▶ _Problem description_
Isolate every line in the records below with "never" in it.
□ □ □
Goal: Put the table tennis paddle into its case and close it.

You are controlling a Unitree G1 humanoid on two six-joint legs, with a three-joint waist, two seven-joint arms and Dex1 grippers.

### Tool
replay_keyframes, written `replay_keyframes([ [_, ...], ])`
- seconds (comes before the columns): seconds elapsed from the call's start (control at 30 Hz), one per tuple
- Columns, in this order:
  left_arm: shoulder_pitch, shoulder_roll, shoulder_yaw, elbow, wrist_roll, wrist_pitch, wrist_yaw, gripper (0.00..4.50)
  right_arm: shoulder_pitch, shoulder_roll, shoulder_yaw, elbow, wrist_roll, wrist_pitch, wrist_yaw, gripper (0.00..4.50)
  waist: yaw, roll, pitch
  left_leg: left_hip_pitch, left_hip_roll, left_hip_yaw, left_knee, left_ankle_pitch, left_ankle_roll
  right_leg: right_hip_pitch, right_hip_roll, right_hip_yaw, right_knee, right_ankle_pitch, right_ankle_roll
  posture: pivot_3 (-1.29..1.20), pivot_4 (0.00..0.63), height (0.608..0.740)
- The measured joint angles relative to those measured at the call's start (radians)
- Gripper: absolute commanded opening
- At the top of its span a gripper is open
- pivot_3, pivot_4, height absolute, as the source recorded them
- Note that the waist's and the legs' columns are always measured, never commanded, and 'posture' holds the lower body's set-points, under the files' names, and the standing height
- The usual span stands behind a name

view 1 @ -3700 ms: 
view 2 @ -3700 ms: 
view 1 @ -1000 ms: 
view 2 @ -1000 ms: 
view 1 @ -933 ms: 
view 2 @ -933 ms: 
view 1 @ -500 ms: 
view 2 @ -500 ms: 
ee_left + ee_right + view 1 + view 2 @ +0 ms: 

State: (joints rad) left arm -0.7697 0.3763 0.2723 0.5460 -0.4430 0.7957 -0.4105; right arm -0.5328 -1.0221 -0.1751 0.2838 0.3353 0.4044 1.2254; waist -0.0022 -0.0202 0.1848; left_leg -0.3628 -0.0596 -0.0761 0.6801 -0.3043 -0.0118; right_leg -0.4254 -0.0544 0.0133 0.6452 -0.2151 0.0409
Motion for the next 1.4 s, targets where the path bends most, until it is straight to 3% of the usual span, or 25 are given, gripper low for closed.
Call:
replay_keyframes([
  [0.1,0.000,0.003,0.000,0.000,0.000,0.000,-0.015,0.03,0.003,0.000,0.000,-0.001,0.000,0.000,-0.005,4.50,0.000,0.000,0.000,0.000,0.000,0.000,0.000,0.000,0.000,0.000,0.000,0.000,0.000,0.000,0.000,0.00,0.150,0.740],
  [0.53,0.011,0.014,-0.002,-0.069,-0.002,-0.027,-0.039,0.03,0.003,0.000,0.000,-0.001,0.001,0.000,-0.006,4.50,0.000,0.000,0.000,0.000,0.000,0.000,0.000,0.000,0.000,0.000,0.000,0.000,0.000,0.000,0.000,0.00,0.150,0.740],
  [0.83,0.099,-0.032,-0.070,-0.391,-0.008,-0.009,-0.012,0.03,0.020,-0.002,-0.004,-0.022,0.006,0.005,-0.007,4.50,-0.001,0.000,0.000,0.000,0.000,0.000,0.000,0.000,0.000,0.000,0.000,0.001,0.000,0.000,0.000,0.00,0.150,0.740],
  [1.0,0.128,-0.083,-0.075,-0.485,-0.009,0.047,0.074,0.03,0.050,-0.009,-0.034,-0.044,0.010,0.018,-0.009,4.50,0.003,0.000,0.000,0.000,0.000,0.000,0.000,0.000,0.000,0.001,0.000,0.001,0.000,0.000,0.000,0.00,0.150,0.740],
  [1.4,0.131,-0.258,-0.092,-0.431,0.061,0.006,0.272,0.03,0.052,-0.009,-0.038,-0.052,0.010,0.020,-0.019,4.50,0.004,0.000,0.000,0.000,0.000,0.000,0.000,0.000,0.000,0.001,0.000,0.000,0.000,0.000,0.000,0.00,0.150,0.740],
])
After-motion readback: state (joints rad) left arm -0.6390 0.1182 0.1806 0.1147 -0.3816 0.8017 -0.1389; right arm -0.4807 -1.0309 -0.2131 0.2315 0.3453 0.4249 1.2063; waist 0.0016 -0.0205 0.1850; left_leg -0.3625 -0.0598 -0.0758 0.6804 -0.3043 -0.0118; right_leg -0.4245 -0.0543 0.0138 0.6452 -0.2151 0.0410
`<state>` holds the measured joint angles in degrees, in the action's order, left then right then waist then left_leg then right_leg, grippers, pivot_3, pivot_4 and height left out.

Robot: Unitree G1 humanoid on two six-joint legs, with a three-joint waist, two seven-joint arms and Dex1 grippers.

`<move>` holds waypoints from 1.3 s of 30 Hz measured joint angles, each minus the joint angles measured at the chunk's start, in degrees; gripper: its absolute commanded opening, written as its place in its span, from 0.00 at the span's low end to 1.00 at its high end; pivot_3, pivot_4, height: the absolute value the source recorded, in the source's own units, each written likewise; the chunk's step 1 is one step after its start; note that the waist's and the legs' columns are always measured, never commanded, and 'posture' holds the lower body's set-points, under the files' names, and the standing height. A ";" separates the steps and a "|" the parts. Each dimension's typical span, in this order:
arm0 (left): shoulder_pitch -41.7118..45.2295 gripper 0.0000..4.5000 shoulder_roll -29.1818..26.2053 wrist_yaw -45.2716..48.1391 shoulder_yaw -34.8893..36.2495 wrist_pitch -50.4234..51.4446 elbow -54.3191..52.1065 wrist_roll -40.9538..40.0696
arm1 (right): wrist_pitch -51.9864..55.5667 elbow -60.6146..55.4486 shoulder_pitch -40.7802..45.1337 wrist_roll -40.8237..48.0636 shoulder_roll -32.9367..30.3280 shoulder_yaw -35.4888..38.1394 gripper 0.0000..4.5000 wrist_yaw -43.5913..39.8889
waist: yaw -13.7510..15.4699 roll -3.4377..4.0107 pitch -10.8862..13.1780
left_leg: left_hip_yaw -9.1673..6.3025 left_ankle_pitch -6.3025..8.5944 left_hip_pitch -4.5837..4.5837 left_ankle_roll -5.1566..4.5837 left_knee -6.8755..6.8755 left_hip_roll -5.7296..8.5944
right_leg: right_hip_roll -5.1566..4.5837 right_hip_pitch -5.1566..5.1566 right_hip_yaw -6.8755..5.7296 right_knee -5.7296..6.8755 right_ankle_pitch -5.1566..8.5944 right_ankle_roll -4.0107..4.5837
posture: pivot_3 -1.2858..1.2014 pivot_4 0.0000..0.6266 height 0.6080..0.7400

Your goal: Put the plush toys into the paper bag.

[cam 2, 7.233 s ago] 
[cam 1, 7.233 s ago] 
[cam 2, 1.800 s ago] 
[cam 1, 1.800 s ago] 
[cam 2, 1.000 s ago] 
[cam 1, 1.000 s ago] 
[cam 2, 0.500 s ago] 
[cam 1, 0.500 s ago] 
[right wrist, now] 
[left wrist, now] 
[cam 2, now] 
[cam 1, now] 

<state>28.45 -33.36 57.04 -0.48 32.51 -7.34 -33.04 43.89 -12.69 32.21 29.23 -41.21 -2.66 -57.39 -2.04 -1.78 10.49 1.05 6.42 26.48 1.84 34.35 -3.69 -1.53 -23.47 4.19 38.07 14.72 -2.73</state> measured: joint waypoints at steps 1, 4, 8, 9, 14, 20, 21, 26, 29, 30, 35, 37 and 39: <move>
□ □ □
▶ _Solved exercise_
- Note that the waist's and the legs' columns are always measured, never commanded, and 'posture' holds the lower body's set-points, under the files' names, and the standing height
`<move>` holds waypoints from 1.3 s of 30 Hz measured joint angles, each minus the joint angles measured at the chunk's start, in degrees; gripper: its absolute commanded opening, written as its place in its span, from 0.00 at the span's low end to 1.00 at its high end; pivot_3, pivot_4, height: the absolute value the source recorded, in the source's own units, each written likewise; the chunk's step 1 is one step after its start; note that the waist's and the legs' columns are always measured, never commanded, and 'posture' holds the lower body's set-points, under the files' names, and the standing height. A ";" separates the steps and a "|" the parts. Each dimension's typical span, in this order:

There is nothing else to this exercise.